=== Problem requirements ===
Look below for the line holding "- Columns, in" and the line holding "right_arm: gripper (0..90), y". Transcribe exactly those lines and all lines between them, nothing more.

=== Given data ===
=====

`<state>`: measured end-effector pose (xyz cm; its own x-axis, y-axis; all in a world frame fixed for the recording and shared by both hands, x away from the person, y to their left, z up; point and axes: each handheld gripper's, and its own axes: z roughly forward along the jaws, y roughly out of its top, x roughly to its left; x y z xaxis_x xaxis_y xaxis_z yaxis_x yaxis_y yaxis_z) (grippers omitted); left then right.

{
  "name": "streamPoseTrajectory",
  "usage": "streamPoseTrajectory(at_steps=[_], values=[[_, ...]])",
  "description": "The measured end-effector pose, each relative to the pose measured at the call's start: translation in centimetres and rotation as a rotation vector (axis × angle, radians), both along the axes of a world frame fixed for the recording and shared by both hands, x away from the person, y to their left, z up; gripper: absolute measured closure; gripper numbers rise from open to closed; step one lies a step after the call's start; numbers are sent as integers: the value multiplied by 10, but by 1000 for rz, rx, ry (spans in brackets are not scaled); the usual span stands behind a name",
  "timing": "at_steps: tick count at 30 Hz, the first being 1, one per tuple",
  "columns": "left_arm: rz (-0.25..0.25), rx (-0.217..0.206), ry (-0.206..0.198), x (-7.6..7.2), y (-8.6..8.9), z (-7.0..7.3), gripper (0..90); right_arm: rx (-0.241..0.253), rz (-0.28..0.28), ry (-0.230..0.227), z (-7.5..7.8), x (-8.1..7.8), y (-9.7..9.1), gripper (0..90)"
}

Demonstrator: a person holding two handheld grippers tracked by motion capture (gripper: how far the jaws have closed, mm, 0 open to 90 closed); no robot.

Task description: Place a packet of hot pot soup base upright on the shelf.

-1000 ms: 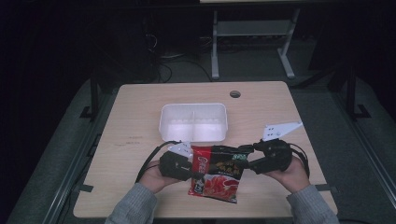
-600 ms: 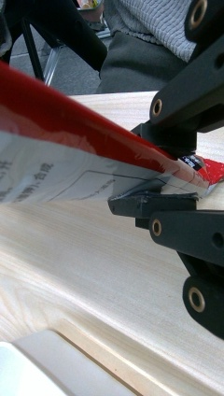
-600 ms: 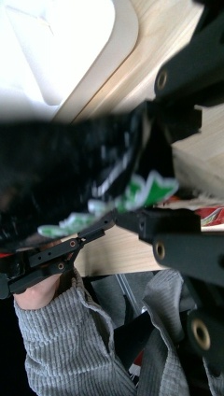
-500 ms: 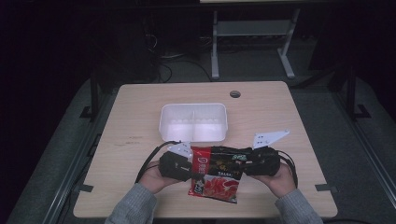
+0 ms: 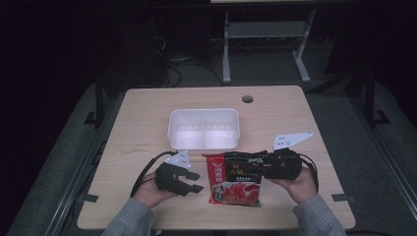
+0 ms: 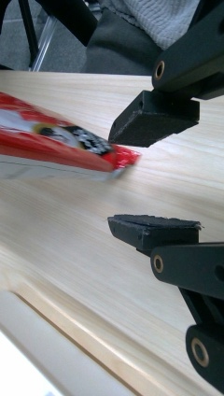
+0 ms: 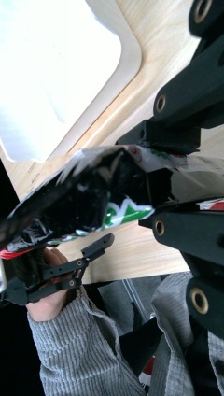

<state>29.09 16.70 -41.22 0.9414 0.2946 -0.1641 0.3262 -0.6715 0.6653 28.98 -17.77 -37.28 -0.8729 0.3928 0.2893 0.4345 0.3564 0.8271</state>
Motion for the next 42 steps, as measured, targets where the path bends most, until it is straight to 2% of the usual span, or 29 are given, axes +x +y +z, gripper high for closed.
streamPoseTrajectory(at_steps=[4, 9, 15, 21, 27, 30, 34, 42], values=[[26, 6, 3, -3, 15, -4, 531, -15, -6, 5, 5, 4, 2, 735], [71, -5, 24, -7, 33, -11, 525, 0, -29, 21, 11, 11, 2, 738], [104, -7, 27, -9, 49, -16, 510, 2, -57, 15, 22, 18, 5, 740], [122, -18, 17, -11, 58, -15, 495, 24, -108, 2, 38, 29, 9, 741], [143, -20, 10, -12, 68, -17, 478, 68, -180, -34, 59, 47, 17, 743], [151, -23, 13, -11, 70, -17, 473, 71, -200, -43, 64, 53, 20, 743], [160, -32, 11, -10, 73, -17, 469, 73, -239, -62, 77, 69, 30, 744], [172, -44, 12, -9, 79, -17, 464, 71, -293, -93, 89, 93, 42, 744]])
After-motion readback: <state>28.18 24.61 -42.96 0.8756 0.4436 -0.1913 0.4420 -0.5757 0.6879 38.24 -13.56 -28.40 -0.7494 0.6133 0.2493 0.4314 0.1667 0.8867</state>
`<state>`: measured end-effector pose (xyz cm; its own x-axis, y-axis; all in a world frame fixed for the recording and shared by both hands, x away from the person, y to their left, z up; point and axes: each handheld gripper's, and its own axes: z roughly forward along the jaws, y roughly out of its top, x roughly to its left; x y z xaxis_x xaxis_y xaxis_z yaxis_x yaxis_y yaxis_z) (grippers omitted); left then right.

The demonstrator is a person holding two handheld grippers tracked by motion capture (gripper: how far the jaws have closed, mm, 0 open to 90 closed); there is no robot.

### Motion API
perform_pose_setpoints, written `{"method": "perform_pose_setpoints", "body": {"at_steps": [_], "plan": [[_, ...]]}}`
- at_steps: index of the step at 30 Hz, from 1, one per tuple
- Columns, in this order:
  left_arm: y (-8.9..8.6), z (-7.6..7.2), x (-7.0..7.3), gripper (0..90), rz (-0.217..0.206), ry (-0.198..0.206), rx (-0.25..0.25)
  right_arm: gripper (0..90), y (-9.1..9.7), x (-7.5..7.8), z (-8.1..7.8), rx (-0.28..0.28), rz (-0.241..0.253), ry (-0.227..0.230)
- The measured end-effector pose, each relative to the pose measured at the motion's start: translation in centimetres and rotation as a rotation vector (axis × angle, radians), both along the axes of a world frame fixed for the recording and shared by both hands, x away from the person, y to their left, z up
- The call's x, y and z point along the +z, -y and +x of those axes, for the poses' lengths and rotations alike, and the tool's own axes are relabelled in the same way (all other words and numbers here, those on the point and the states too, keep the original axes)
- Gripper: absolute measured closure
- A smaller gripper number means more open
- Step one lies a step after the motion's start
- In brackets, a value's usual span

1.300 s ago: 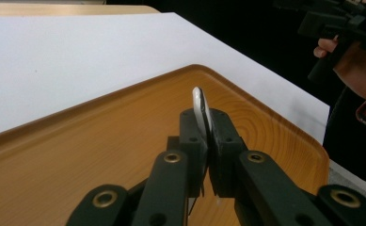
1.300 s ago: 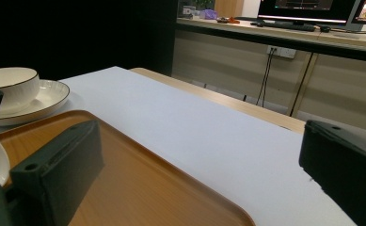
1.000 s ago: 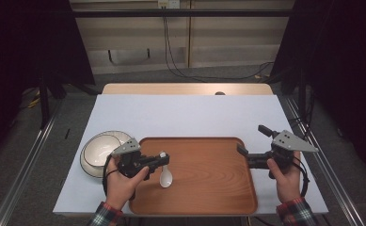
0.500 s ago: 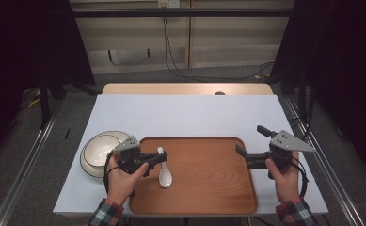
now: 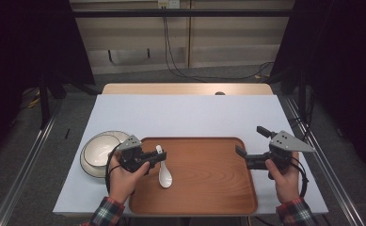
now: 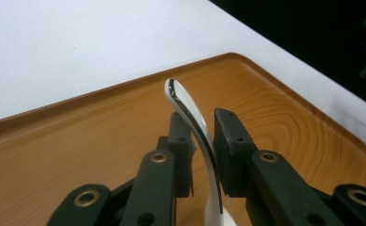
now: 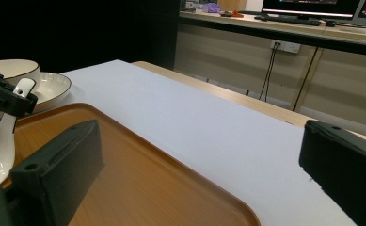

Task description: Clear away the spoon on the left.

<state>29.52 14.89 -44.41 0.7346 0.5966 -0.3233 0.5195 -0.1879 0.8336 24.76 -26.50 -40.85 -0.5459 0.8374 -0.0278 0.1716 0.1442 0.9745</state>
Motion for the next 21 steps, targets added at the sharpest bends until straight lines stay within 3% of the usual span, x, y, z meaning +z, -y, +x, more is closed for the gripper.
{"method": "perform_pose_setpoints", "body": {"at_steps": [6,21], "plan": [[0.22,0.14,-0.39,73.8,0.037,-0.007,0.003,0.0,0.1,0.0,-0.01,0.001,0.002,0.003],[0.67,0.06,-0.98,68.4,0.07,-0.012,-0.007,0.0,0.0,0.0,-0.03,0.011,0.0,0.004]]}}
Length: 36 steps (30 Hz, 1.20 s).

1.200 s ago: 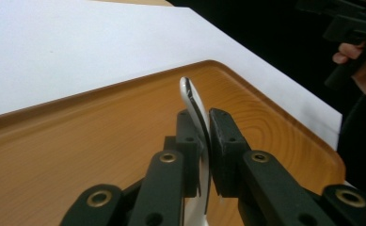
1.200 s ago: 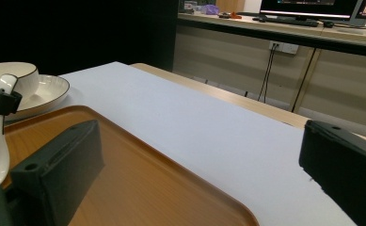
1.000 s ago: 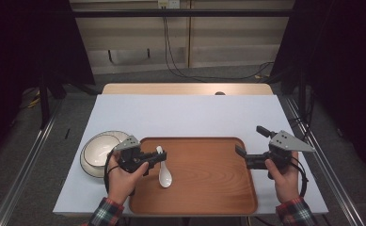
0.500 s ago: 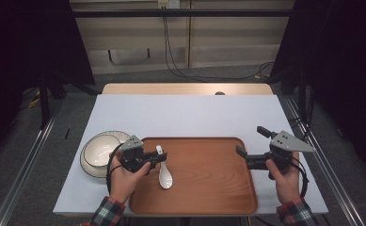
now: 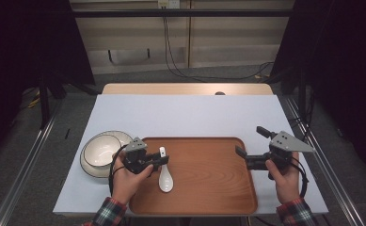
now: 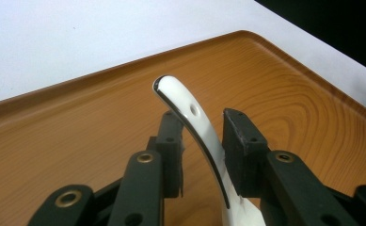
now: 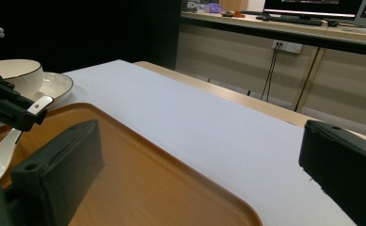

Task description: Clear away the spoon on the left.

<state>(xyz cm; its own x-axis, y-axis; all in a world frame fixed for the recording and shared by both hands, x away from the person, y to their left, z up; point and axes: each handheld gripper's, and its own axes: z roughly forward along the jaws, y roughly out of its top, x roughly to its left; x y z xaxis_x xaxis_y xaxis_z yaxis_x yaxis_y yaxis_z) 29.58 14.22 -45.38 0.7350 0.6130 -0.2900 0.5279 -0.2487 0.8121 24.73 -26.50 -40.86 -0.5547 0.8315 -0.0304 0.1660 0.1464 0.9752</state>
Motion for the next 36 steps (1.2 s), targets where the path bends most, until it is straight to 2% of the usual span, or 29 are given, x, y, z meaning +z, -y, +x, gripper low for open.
{"method": "perform_pose_setpoints", "body": {"at_steps": [18,19,24,32,36], "plan": [[0.0,0.1,-0.3,66.6,0.012,-0.006,0.01,0.0,0.0,0.0,0.0,-0.006,0.0,-0.001],[-0.1,0.1,-0.4,66.4,0.026,-0.007,0.017,0.0,0.0,0.0,0.0,-0.004,-0.002,0.0],[-0.1,0.1,-0.6,65.7,0.018,-0.014,0.016,0.0,0.0,0.0,0.0,0.0,0.0,-0.002],[-0.1,0.1,-0.9,63.4,0.045,-0.023,0.029,0.0,0.0,0.0,-0.1,0.0,0.0,-0.003],[-0.1,0.2,-1.0,62.9,0.037,-0.027,0.029,0.0,0.1,0.0,-0.1,-0.002,0.001,-0.005]]}}
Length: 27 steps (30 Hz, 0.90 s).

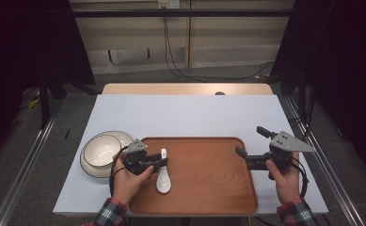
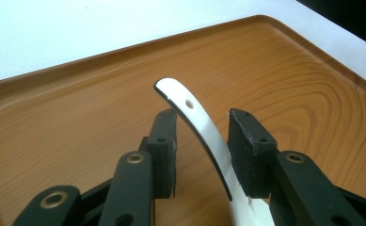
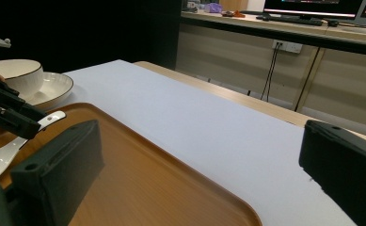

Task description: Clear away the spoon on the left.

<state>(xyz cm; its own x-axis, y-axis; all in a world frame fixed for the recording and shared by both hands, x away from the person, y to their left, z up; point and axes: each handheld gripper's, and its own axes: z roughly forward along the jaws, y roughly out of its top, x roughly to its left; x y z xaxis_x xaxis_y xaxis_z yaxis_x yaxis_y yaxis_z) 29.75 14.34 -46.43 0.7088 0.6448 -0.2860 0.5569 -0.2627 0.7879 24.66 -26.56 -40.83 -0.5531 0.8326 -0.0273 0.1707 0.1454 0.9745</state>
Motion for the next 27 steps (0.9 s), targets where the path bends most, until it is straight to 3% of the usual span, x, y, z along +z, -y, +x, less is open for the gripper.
{"method": "perform_pose_setpoints", "body": {"at_steps": [19,27], "plan": [[-0.09,0.01,-0.35,58.3,0.022,-0.021,0.016,0.0,0.09,0.11,-0.1,-0.004,0.003,0.006],[-0.39,0.1,0.08,49.8,0.009,-0.011,0.038,0.0,0.12,0.12,-0.12,0.0,0.0,0.001]]}}
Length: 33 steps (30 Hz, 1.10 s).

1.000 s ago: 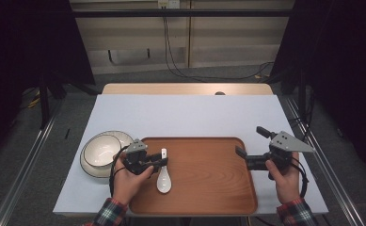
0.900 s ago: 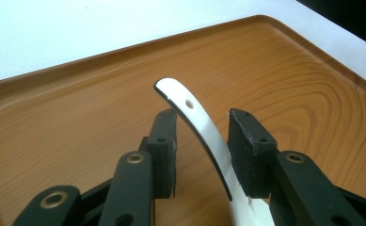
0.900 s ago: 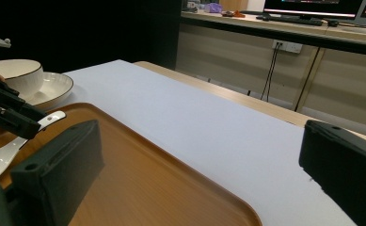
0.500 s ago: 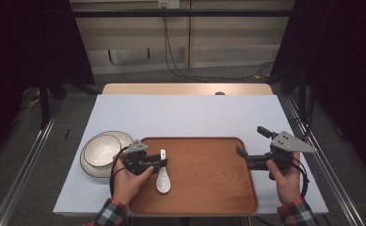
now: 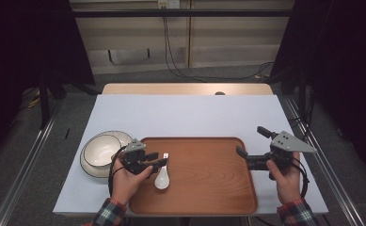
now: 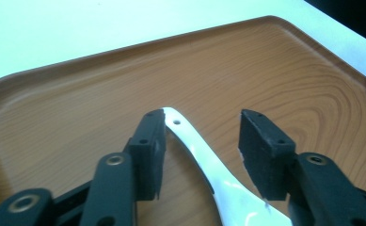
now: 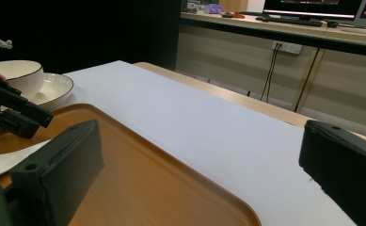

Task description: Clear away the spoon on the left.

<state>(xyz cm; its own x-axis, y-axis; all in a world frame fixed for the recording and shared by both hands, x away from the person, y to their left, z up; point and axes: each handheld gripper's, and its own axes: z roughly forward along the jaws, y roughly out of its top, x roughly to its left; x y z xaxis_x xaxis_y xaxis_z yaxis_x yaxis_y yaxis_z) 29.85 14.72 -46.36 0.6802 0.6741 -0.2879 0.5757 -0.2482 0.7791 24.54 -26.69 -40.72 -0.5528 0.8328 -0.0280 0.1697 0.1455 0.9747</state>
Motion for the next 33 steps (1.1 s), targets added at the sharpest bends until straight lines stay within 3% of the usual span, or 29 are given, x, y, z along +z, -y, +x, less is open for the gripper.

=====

=== Output ===
- Columns, in this order:
  left_arm: y (-8.9..8.6), z (-7.6..7.2), x (-7.0..7.3), gripper (0..90), rz (-0.217..0.206), ry (-0.198..0.206), rx (-0.25..0.25)
  right_arm: gripper (0..90), y (-9.1..9.7), x (-7.5..7.8), z (-8.1..7.8), rx (-0.28..0.28), rz (-0.241..0.253), ry (-0.227..0.230)

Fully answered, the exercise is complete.